Work to be completed ::
How many of the lines in the data contain "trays"? Give only the number.

Dataset extract ::
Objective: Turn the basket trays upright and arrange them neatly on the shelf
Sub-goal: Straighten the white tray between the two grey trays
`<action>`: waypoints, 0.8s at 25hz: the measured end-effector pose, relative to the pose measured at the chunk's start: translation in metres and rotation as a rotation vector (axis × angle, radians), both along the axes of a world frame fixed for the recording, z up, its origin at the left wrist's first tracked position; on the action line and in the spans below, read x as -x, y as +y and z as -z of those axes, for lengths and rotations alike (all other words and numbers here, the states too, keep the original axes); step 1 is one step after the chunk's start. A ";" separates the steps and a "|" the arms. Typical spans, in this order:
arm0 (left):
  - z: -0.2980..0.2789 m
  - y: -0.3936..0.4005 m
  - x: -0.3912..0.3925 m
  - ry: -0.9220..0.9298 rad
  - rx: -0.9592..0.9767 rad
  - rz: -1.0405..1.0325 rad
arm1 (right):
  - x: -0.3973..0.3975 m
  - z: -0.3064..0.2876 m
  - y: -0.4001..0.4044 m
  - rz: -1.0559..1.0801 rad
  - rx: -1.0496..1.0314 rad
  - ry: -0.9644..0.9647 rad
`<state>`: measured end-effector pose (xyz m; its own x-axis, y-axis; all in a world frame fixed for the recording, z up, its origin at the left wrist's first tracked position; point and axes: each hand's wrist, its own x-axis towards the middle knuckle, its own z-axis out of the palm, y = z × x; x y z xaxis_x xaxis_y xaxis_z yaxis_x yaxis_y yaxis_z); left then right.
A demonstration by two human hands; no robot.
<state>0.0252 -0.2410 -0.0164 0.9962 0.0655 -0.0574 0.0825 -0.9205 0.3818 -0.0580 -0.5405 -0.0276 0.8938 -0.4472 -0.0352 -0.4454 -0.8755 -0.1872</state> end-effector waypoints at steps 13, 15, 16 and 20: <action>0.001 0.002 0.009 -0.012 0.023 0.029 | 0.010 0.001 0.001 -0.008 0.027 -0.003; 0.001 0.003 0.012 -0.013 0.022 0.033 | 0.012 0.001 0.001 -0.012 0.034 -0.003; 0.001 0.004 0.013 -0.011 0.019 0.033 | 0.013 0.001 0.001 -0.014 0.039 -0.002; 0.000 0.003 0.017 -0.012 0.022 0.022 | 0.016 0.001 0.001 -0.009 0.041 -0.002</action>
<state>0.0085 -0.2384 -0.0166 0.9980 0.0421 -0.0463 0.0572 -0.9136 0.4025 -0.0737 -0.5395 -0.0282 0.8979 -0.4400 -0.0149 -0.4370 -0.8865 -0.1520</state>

Task output ::
2